A few girls attended primary schools, but almost none went on to the next stage of education, the grammar schools catering for eleven- to fifteen-year-olds. From now on formal education was for males only. At grammar schools, pupils worked on improving their Latin grammar, read Latin literature, the scriptures, and usually picked up a little science and law on the way. They worked hard. The school day was a long one. It started at six or seven in the morning, and ended eleven hours later, with just two breaks of an hour each. They were kept at it, contemporaries observed, either by love of learning or by fear of the cane – corporal punishment was taken for granted.
For most schoolmasters teaching was a way of earning fees, so they did not always take kindly to competition. The master of the cathedral school of St Paul’s in London acknowledged the permanent presence of schools attached to St Mary-le-Bow and St Martin-le-Grand, but he was entitled to excommunicate anyone else who dared to teach in the city. There were, however, more than three schools in London. According to William FitzStephen, ‘many other schools were allowed as favours to teachers celebrated for their learning’ – although these did not enjoy permanent institutional status. FitzStephen gives a vivid description of the regular London inter-school debating contests.
On feast days the masters assemble their pupils at the churches whose feast-day it is, and there the scholars dispute. Some debate just to show off, which is nothing but a wrestling bout of wit, but for others disputation is a way of establishing the truth of things. Some produce nonsensical arguments but enjoy the sheer profusion of their own words; others employ fallacies in an effort to trick their opponents. Boys from different schools compete in verse, or in debates about the rules of grammar. Others use cross-roads humour to insult or mock their opponents, identifying them not by name but by teasing allusions to their well-known foibles – indeed, to general amusement, sometimes even their elders and betters are subjected to this treatment.
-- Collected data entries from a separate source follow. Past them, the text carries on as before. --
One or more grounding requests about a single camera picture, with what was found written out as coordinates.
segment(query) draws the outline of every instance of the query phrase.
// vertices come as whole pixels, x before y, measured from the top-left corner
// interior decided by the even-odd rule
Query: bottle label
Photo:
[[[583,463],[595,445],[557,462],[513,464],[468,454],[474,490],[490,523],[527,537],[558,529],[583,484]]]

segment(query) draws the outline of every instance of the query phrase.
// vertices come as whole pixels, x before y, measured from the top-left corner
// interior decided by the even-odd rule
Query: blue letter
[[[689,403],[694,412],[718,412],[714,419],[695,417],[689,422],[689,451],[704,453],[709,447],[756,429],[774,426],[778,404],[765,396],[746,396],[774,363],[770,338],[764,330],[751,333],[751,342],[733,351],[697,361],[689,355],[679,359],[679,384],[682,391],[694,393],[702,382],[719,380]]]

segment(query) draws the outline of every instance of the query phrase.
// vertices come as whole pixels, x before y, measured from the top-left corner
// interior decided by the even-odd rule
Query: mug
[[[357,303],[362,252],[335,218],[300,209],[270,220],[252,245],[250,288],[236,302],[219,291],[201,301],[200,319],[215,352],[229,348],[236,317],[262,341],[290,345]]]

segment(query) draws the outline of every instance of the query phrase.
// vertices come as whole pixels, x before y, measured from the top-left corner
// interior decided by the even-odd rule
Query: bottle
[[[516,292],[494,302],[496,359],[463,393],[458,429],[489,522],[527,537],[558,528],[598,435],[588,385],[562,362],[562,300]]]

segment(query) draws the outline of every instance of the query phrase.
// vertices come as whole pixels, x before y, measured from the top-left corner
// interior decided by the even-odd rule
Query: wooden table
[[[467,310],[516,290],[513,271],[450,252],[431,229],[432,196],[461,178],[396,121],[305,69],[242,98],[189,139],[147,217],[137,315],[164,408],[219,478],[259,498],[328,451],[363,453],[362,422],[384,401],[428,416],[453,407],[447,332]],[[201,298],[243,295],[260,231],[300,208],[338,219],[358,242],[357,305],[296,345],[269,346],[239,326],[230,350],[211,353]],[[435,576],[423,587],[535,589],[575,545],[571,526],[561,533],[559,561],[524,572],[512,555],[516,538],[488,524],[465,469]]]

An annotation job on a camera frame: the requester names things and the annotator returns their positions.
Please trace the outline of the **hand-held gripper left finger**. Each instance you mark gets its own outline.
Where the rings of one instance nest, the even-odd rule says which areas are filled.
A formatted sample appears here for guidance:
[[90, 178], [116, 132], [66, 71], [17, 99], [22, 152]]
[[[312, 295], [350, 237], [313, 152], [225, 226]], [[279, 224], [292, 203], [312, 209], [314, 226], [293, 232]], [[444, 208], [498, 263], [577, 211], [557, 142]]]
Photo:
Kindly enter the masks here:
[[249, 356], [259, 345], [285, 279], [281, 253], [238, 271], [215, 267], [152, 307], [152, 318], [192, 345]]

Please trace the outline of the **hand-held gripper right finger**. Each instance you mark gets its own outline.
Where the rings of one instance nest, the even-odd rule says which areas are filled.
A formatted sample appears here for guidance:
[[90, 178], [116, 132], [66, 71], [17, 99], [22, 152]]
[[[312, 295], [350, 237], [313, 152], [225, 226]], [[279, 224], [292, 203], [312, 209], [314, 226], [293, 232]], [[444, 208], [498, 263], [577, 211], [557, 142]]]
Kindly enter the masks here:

One of FitzStephen’s enthusiasms was for school sports days. He describes at length the annual round of city sports, beginning with cockfights on Carnival (Shrove Tuesday) morning. The schoolboys of London were given the morning off from lessons to watch their favourite cocks do battle. Carnival afternoon was devoted to ball games. Schoolboys and guild apprentices played, while their seniors watched from horseback, recalling the days when they had been young and great ball players themselves. In the summer young Londoners went in for martial exercises such as sword fighting, archery and wrestling, and for athletic pursuits, like jumping, putting the shot, and throwing the javelin. In the winter, bull, boar, and bear-baiting provided amusement. When the great marsh adjoining the northern wall froze over, the ice quickly became crowded. Slides and toboggan runs were set up, ‘while others, more skilled at winter sports, lash animal bones to their feet and striking the ice with iron-tipped poles propel themselves as swiftly as a bird in flight’.